Images don't belong in the copy. Output the rest of the data exactly.

--------------------------------------------------

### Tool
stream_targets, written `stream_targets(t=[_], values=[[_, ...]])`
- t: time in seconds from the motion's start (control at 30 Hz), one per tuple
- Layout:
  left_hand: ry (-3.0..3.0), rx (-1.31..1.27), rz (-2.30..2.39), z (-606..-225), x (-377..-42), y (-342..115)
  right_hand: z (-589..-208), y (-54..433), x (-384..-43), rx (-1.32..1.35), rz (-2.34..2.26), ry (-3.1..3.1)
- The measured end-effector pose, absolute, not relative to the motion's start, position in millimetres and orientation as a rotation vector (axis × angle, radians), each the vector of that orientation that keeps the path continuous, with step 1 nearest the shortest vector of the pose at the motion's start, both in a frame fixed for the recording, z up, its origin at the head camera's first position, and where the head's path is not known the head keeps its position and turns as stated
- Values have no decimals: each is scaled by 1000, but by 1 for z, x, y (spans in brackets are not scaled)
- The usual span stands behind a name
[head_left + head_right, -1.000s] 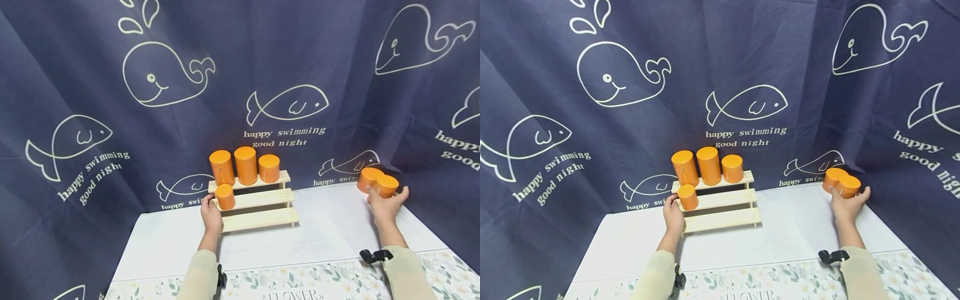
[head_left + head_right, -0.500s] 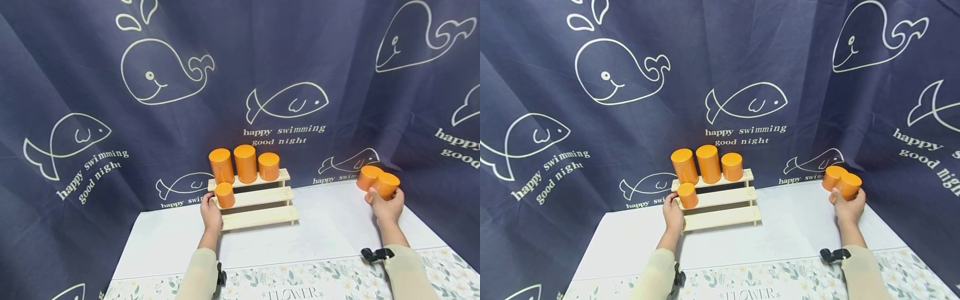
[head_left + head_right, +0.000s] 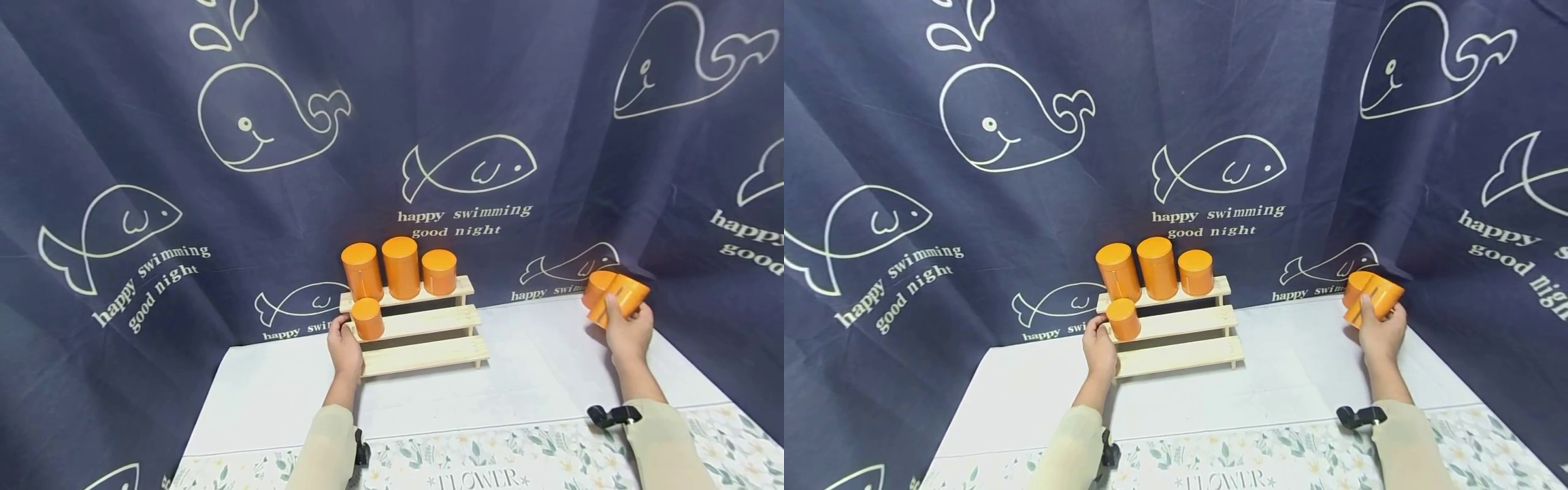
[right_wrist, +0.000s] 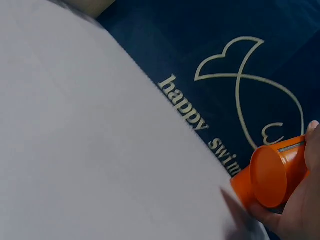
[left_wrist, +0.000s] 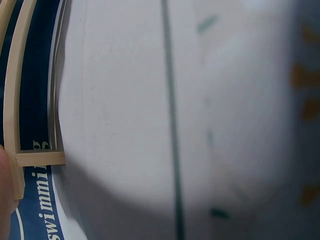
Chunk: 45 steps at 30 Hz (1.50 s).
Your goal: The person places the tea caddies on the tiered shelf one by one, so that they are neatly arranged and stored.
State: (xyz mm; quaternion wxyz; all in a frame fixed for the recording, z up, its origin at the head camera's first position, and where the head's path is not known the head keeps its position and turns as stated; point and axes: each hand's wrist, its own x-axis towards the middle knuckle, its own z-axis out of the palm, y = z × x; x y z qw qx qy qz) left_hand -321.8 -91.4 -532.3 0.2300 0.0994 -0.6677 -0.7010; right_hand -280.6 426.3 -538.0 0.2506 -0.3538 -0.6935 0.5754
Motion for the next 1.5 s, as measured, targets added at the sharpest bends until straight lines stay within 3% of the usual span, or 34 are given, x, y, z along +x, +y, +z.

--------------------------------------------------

** Task answer **
### Tool
stream_targets, written `stream_targets(t=[_], values=[[_, ...]])`
- t: time in seconds from the motion's start (control at 30 Hz), one per tuple
- Layout:
  left_hand: ry (-3.0..3.0), rx (-1.31..1.27), rz (-2.30..2.39), z (-606..-225), x (-377..-42), y (-342..115)
  right_hand: z (-589..-208), y (-54..433), x (-384..-43), rx (-1.32..1.35), rz (-2.34..2.26), ry (-3.1..3.1)
- The measured end-effector pose, absolute, not relative to the motion's start, position in millimetres and orientation as a rotation vector (axis × angle, radians), each the vector of that orientation that keeps the path continuous, with step 1 nearest the shortest vector of the pose at the motion's start, both in a frame fixed for the recording, z up, its origin at the head camera's first position, and where the head's path is not known the head keeps its position and turns as stated
- Values have no decimals: each is scaled by 1000, but by 1 for z, x, y (spans in brackets are not scaled)
- The usual span stands behind a name
[head_left + head_right, -1.000s] 
[head_left + head_right, -0.500s] 
[head_left + head_right, +0.000s] 
[right_wrist, +0.000s] 
[left_wrist, +0.000s] 
Chunk: 45 steps at 30 Hz (1.50 s).
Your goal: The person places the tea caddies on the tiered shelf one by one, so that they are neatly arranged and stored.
State: (xyz mm; quaternion wxyz; all in a frame fixed for the recording, z up, its origin at the head camera's first position, and where the head's path is not known the head keeps its position and turns as stated; point and axes: each hand's wrist, its own x-axis towards the middle knuckle, its own z-axis out of the palm, y = z × x; x y z qw qx qy qz) left_hand -321.8 -91.4 -532.3 0.2300 0.0994 -0.6677 -0.7010; right_hand -280.6 426.3 -538.0 0.2506 -0.3538 -0.6935 0.5754
Motion for the next 1.5 s, as measured, targets added at the sharpest bends until straight lines stay within 3% of the usual span, or 34 are given, x, y, z along +x, +y, +z.

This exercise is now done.